There is mind-boggling variety in what the makers offer in the way of pistol sights these days. Fortunately, we are no longer cursed with sights so small the average shooter could not find them with a map and compass. If you read the old stuff, you get amused by some of Jeff Cooper's acidic commentary on just this problem. Most modern handguns, be they fixed-sighted or adjustable, have respectable sights that are most commonly eighth-inch (.125”) in the width of the rear notch or thereabouts. Front posts are about the same. This provides a potential for a precise sight picture for most handgunners, although the chronologically challenged often request a bit more notch width. The idea is quite simple: Center the front blade laterally in the rear notch and align the top of the blade with the top of the rear sight. Hold it in that position until the bullet (at least) exits the muzzle and preferably until it strikes the target. Seems simple.

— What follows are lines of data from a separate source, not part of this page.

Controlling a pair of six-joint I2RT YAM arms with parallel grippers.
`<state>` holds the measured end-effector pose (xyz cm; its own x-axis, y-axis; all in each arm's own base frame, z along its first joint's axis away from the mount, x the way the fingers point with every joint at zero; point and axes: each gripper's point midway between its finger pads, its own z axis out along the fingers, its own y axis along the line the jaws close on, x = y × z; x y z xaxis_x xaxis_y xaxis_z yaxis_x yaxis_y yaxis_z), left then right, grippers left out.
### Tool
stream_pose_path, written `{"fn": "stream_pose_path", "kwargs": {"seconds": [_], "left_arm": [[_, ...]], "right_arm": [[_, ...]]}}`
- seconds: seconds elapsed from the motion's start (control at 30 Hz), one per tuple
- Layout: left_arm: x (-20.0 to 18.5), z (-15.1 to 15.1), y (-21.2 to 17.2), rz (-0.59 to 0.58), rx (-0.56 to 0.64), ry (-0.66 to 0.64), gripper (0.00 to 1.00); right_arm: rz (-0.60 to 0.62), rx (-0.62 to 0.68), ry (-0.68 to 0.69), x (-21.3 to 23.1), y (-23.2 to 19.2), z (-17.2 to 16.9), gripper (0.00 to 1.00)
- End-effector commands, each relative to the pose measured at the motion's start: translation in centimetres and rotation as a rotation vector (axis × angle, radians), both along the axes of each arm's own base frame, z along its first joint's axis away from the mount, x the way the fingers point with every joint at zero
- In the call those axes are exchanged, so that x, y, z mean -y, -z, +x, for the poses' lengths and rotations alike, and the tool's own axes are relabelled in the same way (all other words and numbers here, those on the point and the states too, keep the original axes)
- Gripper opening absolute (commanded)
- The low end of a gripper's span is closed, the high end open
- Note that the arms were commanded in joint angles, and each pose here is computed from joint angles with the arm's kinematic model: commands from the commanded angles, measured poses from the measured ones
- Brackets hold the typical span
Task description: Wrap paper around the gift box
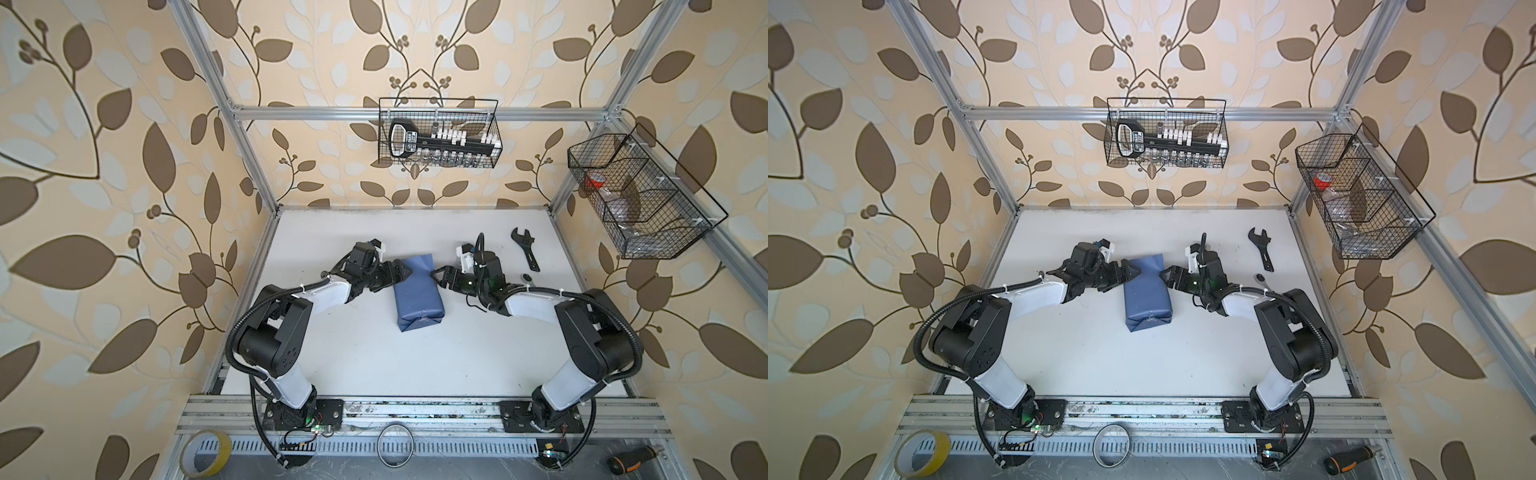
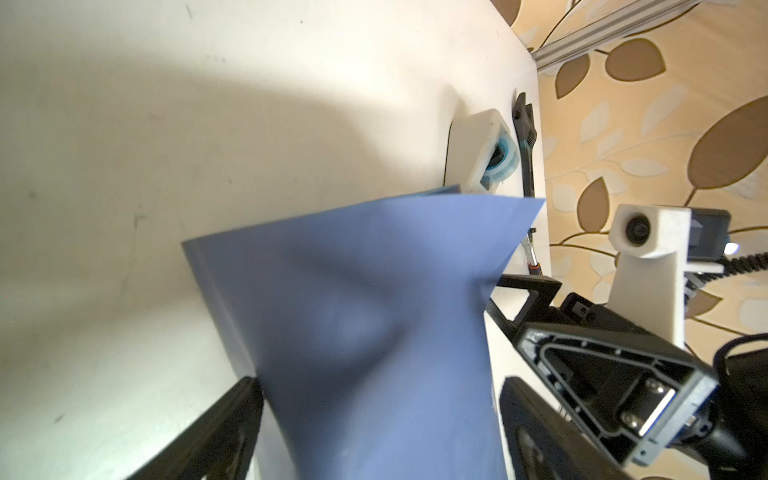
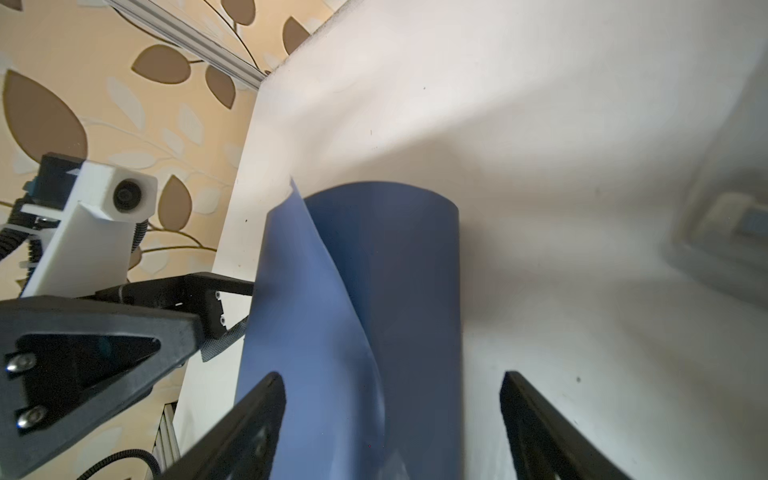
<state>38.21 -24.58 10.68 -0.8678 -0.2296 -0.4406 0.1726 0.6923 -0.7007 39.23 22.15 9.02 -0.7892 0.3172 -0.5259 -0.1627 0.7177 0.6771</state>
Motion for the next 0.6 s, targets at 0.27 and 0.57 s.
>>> {"fn": "stream_pose_path", "kwargs": {"seconds": [0.27,0.57], "left_arm": [[1.7,0.6,-0.5,-0.081,-0.031,0.046,0.86],[3.4,2.5,-6.2,-0.162,0.043,0.085,0.85]], "right_arm": [[0.123,-0.017,-0.079,-3.8,-1.1,0.7,0.73],[0.231,0.083,-0.09,-4.4,-7.0,1.8,0.7]]}}
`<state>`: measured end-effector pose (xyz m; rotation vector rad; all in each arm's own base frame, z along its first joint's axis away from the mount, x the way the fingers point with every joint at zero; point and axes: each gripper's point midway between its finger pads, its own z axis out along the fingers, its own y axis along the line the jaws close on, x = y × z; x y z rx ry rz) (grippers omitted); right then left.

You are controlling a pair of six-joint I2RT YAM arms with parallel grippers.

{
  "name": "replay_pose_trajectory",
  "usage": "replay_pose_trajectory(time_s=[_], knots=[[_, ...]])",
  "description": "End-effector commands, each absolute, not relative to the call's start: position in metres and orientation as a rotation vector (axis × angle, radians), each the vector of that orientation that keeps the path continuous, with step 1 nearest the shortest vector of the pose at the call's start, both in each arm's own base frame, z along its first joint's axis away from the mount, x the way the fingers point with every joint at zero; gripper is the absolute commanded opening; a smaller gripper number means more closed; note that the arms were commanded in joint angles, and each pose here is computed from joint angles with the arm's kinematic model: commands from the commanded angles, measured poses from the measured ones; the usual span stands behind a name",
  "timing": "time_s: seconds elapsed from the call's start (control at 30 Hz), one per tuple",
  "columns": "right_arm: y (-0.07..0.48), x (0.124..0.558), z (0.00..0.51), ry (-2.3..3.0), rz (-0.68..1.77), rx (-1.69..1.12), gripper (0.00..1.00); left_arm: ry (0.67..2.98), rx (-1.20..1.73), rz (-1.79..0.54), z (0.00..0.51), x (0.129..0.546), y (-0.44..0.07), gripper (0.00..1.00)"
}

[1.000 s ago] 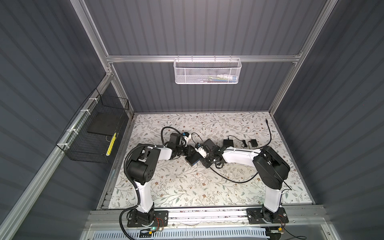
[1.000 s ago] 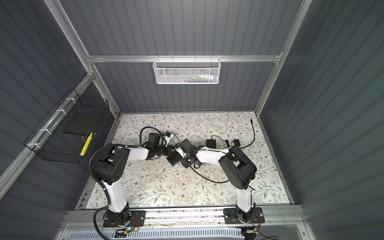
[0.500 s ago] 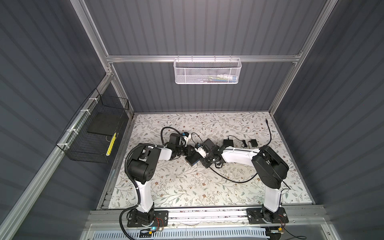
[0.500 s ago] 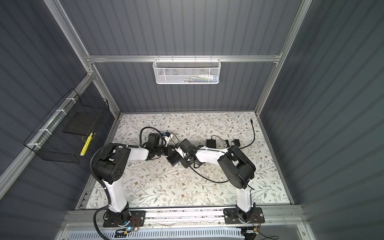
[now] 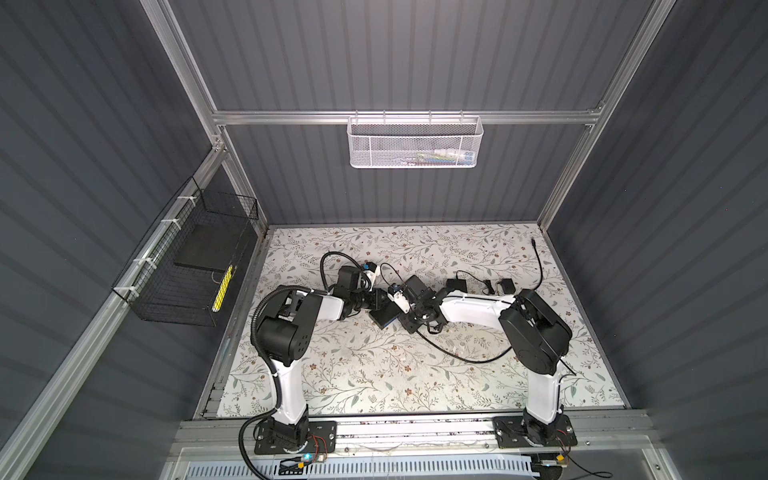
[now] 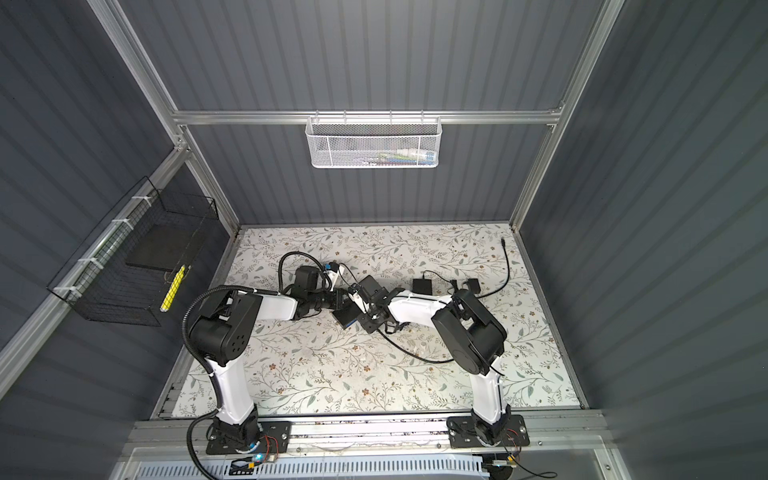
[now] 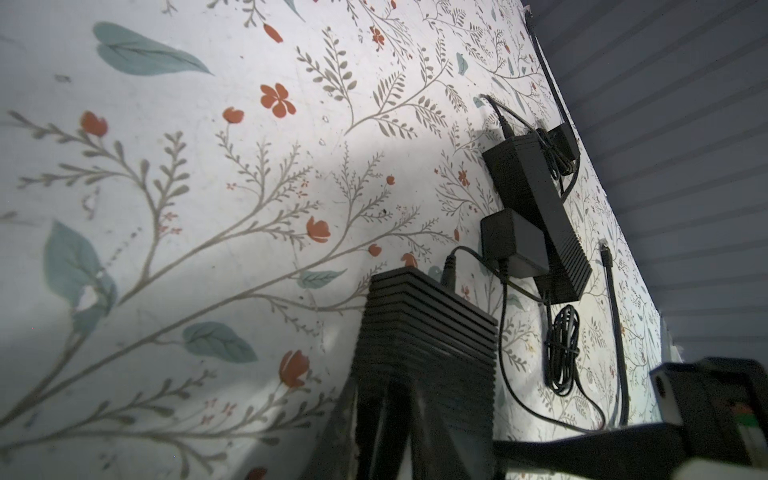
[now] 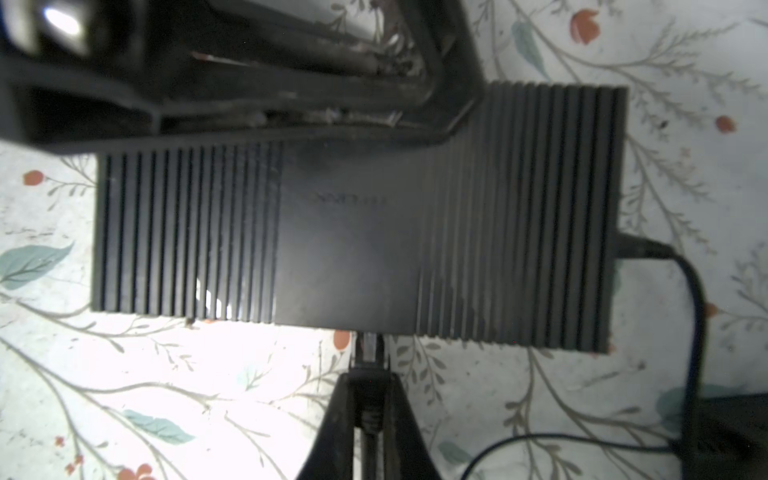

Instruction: Insert the plug into the switch port

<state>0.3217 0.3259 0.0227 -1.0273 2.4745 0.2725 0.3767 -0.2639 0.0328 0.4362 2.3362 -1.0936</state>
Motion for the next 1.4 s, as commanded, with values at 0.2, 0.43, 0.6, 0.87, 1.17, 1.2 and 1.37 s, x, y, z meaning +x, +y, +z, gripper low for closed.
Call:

Part of the problem is the things makers put on sights to make them “visible.” This stuff started before World War II and has grown exponentially. The idea was to make the front sight so obvious that you acquire it quickly. In some reduced-light situations this can work fairly well. Things started to get off track when some makers started to put highlights on the rear sight as well as the front. Quite understandably, shooters tried to align the highlights and not the sights. It doesn't work very well, because you tend to flip the focus of your sighting eye from the rear sight to the front and back. It is very hard for a great many shooters to shoot well with such a system, although some can do it. I am convinced that this happens in spite of the highlighted sights and not because of them.
On a recent late afternoon shoot, I had several guns on the bench and there were three different types of sights—fiber optic front and rear, luminous dots front and rear and plain black metal. The latter system was by far the best, followed by the other two. When the sun dropped behind the Sierras to my rear and the light started to fail, the luminous dots came into their own. On a whim, I blacked out the dots on the rear sights, but left the front sight unaltered. This seemed to work very well. Wayne Novak tells me that he gets frequent orders for this system—front sight only—so some people are seeing the same thing I see. The front sight highlight helps you find that all-important front sight, which you then align with the rear. It's that simple.